= Prabhakar Balwant Dani =

Member of the Rashtriya Swayamsevak Sangh (1908–1965)

Prabhakar Balwant Dani (c. 1908 – c. 1965) was a member of the Rashtriya Swayamsevak Sangh (RSS), a right-wing Hindutva paramilitary organisation. He served as a pracharak (propagator), involved in spreading the ideology of the RSS through personal contact, meetings, and public lectures) of the organization. He served in senior positions of the RSS and played a large role in spreading the RSS network in the erstwhile Indian state of Madhya Bharat.

== Life ==
Dani was born in 1908 in Umred in the Nagpur district in the Bombay State, and was the son of a rich landlord. He joined the RSS as a swayamsevak in 1925, shortly after its formation, and he was among the first pracharaks (propagators) to be initiated by the RSS founder K. B. Hedgewar.

Dani served as the General Secretary of the RSS for more than a decade, especially during the crucial periods of Indian independence and the 1948 ban of the RSS. He died in 1965 while serving as the General Secretary.

== Activism ==
Hedgewar sent Dani as a pracharak to the Benaras Hindu University in the early 1930s, a move that had the approval of Madan Mohan Malviya, the university's founder and a leader of the Hindu Mahasabha. Hedgewar advised Dani to freely intermix with the students and learn the native languages of the regions that they came from, so that students from all regions could be recruited into the RSS. Among the people recruited by Dani was a young Lecturer named M. S. Golwalkar, who would later become the Chief of the RSS.

Later Dani worked as a prant pracharak (regional propagator) for Madhya Bharat during 1940–46. He worked from a headquarters in Indore. His first team of pracharaks were recruited during an Officers Training Camp held in Khandwa in 1942. They included Manohar Rao Moghe, who went to Ujjain, Kushabhau Thakre and Haribhau Wakankar, who went to Mandsaur-Ratlam division and Kukshi respectively, and Moreshwar Rao Gadre, who worked in Indore. These pracharaks developed the initial RSS network in towns as well as villages. By 1946, Dani's team had recruited 3% of the urban population and 1% of the rural population of Madhya Bharat into the RSS, as per Hedgewar's target.
In Ujjain area, there were around sixty shakhas (branches) by 1950. In Indore area, there were a hundred.

When the RSS was banned in 1948, following the Mahatma Gandhi assassination, and Golwalkar put in prison, the RSS held satyagrahas to protest against the ban. Of the 1,995 swayamsevaks that were arrested for the satyagraha, 498 were from the Ujjain district, 488 from the Indore district and 209 from Shajapur district.
The strong foundation laid by Dani and his team in central India later led to the rise of the Jana Sangh from this area.

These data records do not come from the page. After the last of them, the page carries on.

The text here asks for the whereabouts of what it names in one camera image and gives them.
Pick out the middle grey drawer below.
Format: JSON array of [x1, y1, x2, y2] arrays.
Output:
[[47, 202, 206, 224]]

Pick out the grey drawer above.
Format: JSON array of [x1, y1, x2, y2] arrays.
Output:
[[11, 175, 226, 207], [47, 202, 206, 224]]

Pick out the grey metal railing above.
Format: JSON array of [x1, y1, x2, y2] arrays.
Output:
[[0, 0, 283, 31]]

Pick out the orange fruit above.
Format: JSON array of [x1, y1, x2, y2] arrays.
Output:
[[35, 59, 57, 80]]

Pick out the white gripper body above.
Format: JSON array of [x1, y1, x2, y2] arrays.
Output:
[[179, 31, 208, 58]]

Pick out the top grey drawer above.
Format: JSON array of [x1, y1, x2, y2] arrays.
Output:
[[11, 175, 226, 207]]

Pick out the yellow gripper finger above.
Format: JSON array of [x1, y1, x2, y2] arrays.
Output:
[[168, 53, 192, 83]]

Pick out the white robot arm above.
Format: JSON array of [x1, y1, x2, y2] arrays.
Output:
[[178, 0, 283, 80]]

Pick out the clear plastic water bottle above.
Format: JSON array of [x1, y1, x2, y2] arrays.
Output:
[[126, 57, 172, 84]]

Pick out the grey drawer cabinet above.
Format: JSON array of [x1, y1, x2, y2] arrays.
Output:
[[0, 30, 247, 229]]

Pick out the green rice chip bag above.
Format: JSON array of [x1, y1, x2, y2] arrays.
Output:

Dani was appointed as the General Secretary (sarkaryavaha) of the RSS in 1946, a position in which he served till 1956 and again from 1962 to 1965. Following the ban and the arrests, he negotiated with Sardar Patel for the lifting of the ban, along with colleagues Eknath Ranade and Balasaheb Deoras. The three of them wrote a constitution for the RSS to the satisfaction of Patel, which was a pre-condition for lifting the ban. In practice, the democratic measures put into the constitution never had any effect because the exact number of candidates were nominated for all posts without the need for any elections.